→ **Task**
Copy all data exactly. Skip pictures.

→ **Data for this exercise**

---------------

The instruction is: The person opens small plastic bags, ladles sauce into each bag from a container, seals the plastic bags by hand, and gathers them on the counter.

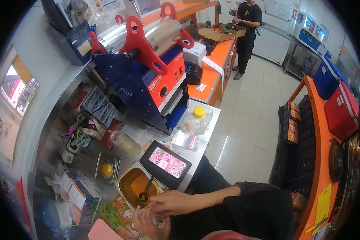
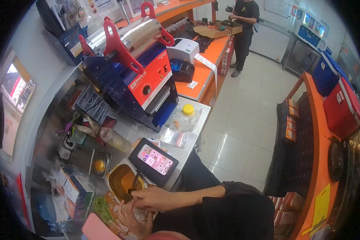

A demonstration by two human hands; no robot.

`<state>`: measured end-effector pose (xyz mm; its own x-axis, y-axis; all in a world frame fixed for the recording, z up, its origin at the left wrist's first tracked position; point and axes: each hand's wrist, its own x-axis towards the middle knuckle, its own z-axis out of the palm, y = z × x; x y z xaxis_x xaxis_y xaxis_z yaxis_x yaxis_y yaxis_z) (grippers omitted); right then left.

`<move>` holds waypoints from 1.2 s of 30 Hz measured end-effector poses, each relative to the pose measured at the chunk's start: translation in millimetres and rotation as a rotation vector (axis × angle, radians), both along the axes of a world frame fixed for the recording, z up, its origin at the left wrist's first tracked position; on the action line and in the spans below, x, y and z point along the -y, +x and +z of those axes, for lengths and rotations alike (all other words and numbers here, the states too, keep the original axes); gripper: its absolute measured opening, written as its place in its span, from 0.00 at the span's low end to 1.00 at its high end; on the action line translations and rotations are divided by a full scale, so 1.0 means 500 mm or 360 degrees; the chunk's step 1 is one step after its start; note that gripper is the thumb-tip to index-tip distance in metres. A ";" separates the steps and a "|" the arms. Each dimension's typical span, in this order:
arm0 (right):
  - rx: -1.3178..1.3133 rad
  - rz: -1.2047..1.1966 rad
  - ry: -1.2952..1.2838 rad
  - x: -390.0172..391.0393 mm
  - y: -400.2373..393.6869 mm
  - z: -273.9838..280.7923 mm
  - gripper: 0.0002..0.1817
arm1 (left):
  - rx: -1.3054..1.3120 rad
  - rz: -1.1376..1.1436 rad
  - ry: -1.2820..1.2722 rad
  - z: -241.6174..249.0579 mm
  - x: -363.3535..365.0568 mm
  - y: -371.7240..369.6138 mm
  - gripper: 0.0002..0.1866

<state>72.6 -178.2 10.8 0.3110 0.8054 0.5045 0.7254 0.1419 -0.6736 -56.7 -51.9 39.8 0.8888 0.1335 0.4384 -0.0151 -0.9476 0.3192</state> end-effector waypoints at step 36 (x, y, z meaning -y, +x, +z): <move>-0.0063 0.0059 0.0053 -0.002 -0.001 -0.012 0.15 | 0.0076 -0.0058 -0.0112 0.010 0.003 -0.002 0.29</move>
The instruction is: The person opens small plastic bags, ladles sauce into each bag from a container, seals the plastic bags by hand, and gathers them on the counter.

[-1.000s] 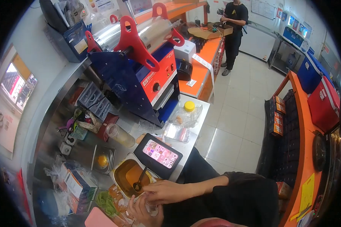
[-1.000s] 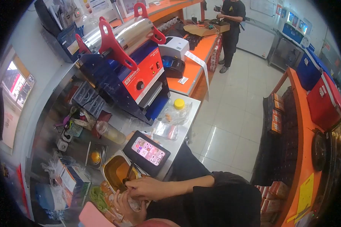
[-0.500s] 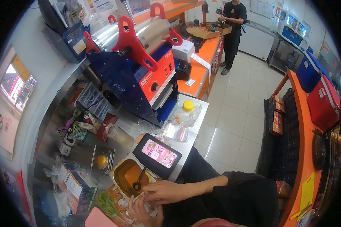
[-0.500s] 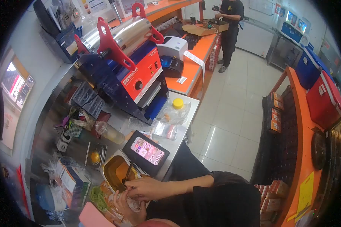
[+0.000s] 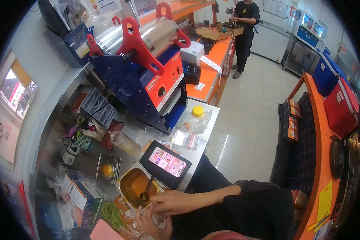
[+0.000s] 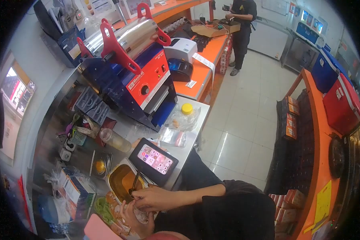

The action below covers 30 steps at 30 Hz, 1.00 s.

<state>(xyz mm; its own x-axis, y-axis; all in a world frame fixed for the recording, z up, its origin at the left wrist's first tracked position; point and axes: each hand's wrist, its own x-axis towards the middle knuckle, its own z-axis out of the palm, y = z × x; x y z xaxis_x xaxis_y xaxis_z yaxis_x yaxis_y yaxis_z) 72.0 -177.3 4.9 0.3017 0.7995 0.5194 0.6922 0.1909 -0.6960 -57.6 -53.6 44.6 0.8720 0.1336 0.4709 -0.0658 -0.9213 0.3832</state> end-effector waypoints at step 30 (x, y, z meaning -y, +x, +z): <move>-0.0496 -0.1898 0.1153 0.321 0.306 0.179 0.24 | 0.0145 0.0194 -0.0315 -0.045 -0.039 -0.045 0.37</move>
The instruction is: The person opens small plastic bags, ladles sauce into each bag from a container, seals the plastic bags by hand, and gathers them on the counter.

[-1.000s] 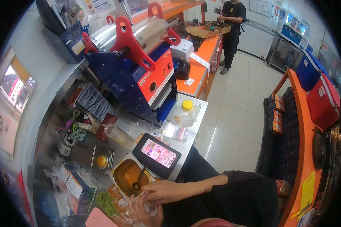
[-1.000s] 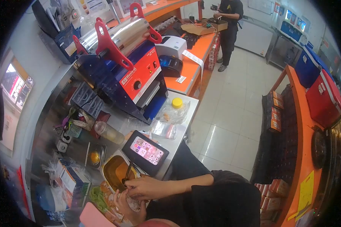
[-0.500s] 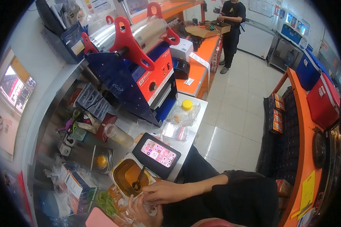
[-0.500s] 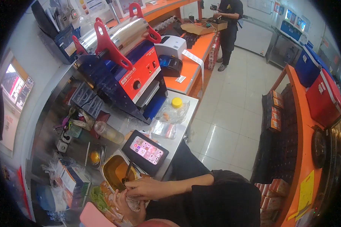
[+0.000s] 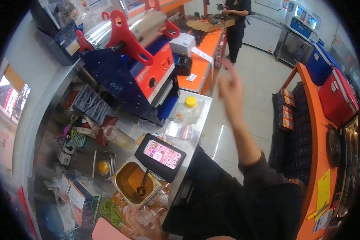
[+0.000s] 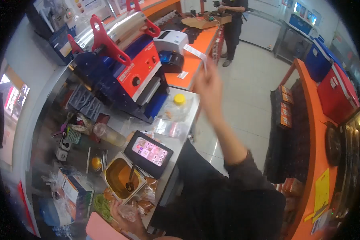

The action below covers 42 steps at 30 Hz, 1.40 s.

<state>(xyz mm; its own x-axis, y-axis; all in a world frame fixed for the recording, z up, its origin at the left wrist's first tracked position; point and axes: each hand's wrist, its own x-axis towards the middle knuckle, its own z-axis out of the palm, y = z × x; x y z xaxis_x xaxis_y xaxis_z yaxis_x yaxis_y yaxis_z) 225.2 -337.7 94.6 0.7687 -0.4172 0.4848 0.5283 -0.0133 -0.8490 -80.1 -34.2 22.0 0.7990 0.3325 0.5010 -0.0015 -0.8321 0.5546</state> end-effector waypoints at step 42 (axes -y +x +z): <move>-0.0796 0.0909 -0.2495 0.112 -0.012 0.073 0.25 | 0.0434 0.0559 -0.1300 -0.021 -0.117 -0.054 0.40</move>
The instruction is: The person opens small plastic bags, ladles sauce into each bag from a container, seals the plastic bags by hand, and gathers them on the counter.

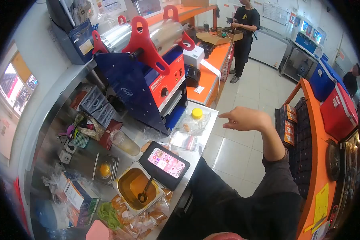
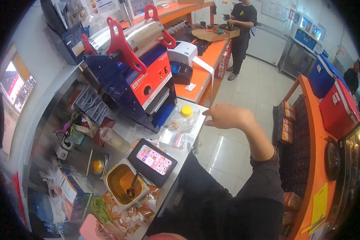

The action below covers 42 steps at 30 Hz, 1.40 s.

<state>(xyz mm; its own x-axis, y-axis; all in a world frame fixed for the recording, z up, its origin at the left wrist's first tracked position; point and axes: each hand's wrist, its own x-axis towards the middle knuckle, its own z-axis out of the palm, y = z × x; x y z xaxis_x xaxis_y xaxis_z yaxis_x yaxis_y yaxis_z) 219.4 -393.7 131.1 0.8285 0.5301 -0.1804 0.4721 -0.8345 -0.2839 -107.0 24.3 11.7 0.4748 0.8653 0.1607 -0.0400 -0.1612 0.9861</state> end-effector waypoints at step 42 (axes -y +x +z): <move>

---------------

→ **Completed task**
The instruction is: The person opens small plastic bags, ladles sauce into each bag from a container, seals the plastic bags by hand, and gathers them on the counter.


A demonstration by two human hands; no robot.

`<state>`: measured end-effector pose (xyz mm; its own x-axis, y-axis; all in a world frame fixed for the recording, z up, its origin at the left wrist's first tracked position; point and axes: each hand's wrist, its own x-axis towards the middle knuckle, its own z-axis out of the palm, y = z × x; x y z xaxis_x xaxis_y xaxis_z yaxis_x yaxis_y yaxis_z) (grippers omitted); right then left.

`<move>` holds waypoints from 1.2 s of 30 Hz measured end-effector poses, each relative to the pose measured at the chunk's start: translation in millimetres and rotation as a rotation vector (axis × angle, radians), both along the axes of a world frame fixed for the recording, z up, its origin at the left wrist's first tracked position; on the action line and in the spans below, x, y and z point along the -y, +x and +z of those axes, for lengths and rotations alike (all other words and numbers here, the states too, keep the original axes); gripper: its absolute measured opening, written as its place in its span, from 0.00 at the span's low end to 1.00 at its high end; on the action line translations and rotations are divided by a full scale, so 1.0 means 500 mm or 360 degrees; the chunk's step 1 is one step after its start; note that gripper is the thumb-tip to index-tip distance in metres. A ";" separates the steps and a "|" the arms. Each dimension's typical span, in this order:
arm0 (right):
  - rx: -1.3178..1.3133 rad
  - rz: -1.2047..1.1966 rad
  - ry: -1.2952..1.2838 rad
  - x: -390.0172..391.0393 mm
  - y: -400.2373..393.6869 mm
  - z: -273.9838..280.7923 mm
  - gripper: 0.0002..0.1817
arm1 (left):
  - rx: -1.3054..1.3120 rad
  - rz: -1.1376..1.1436 rad
  - ry: -1.2820..1.2722 rad
  - z: -241.6174..249.0579 mm
  - x: -363.3535..365.0568 mm
  - y: -371.7240..369.6138 mm
  - gripper: 0.0002..0.1866

<state>72.6 -178.2 10.8 0.3110 0.8054 0.5045 0.7254 0.1419 -0.6736 -56.7 -51.9 39.8 0.8888 0.1335 0.4384 -0.0151 -0.9476 0.3192</state> end-effector waypoints at step 36 (x, y, z meaning -y, +x, +z): <move>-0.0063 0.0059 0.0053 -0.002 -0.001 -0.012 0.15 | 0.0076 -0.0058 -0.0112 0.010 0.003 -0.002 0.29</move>
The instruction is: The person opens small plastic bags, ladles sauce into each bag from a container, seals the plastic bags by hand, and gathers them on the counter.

[-1.000s] 
[-1.000s] 
[-0.500s] 
[-0.500s] 
[+0.000s] 
[+0.000s] 

The action below covers 30 steps at 30 Hz, 1.00 s.

<state>(xyz mm; its own x-axis, y-axis; all in a world frame fixed for the recording, z up, its origin at the left wrist's first tracked position; point and axes: each hand's wrist, its own x-axis towards the middle knuckle, its own z-axis out of the palm, y = z × x; x y z xaxis_x xaxis_y xaxis_z yaxis_x yaxis_y yaxis_z) 72.0 -177.3 4.9 0.3017 0.7995 0.5194 0.6922 0.1909 -0.6960 -57.6 -53.6 44.6 0.8720 0.1336 0.4709 -0.0658 -0.9213 0.3832</state> end-effector waypoints at step 30 (x, y, z meaning -y, +x, +z): <move>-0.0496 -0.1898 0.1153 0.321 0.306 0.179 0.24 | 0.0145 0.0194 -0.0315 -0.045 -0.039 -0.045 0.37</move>
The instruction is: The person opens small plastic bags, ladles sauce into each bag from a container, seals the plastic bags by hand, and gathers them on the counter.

[-1.000s] 
[-1.000s] 
[-0.500s] 
[-0.500s] 
[+0.000s] 
[+0.000s] 

The action below covers 42 steps at 30 Hz, 1.40 s.

<state>(xyz mm; its own x-axis, y-axis; all in a world frame fixed for the recording, z up, its origin at the left wrist's first tracked position; point and axes: each hand's wrist, its own x-axis towards the middle knuckle, its own z-axis out of the palm, y = z × x; x y z xaxis_x xaxis_y xaxis_z yaxis_x yaxis_y yaxis_z) 225.2 -337.7 94.6 0.7687 -0.4172 0.4848 0.5283 -0.0133 -0.8490 -80.1 -34.2 22.0 0.7990 0.3325 0.5010 -0.0015 -0.8321 0.5546</state> end-effector waypoints at step 42 (axes -y +x +z): <move>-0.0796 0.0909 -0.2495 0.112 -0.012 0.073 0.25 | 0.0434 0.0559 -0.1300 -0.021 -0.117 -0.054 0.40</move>
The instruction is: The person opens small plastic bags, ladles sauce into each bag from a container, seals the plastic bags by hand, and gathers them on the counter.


The action below covers 42 steps at 30 Hz, 1.40 s.

<state>(xyz mm; its own x-axis, y-axis; all in a world frame fixed for the recording, z up, its origin at the left wrist's first tracked position; point and axes: each hand's wrist, its own x-axis towards the middle knuckle, its own z-axis out of the palm, y = z × x; x y z xaxis_x xaxis_y xaxis_z yaxis_x yaxis_y yaxis_z) 219.4 -393.7 131.1 0.8285 0.5301 -0.1804 0.4721 -0.8345 -0.2839 -107.0 24.3 11.7 0.4748 0.8653 0.1607 -0.0400 -0.1612 0.9861</state> end-effector waypoints at step 42 (axes -y +x +z): <move>

For this exercise, nothing more remains to be given.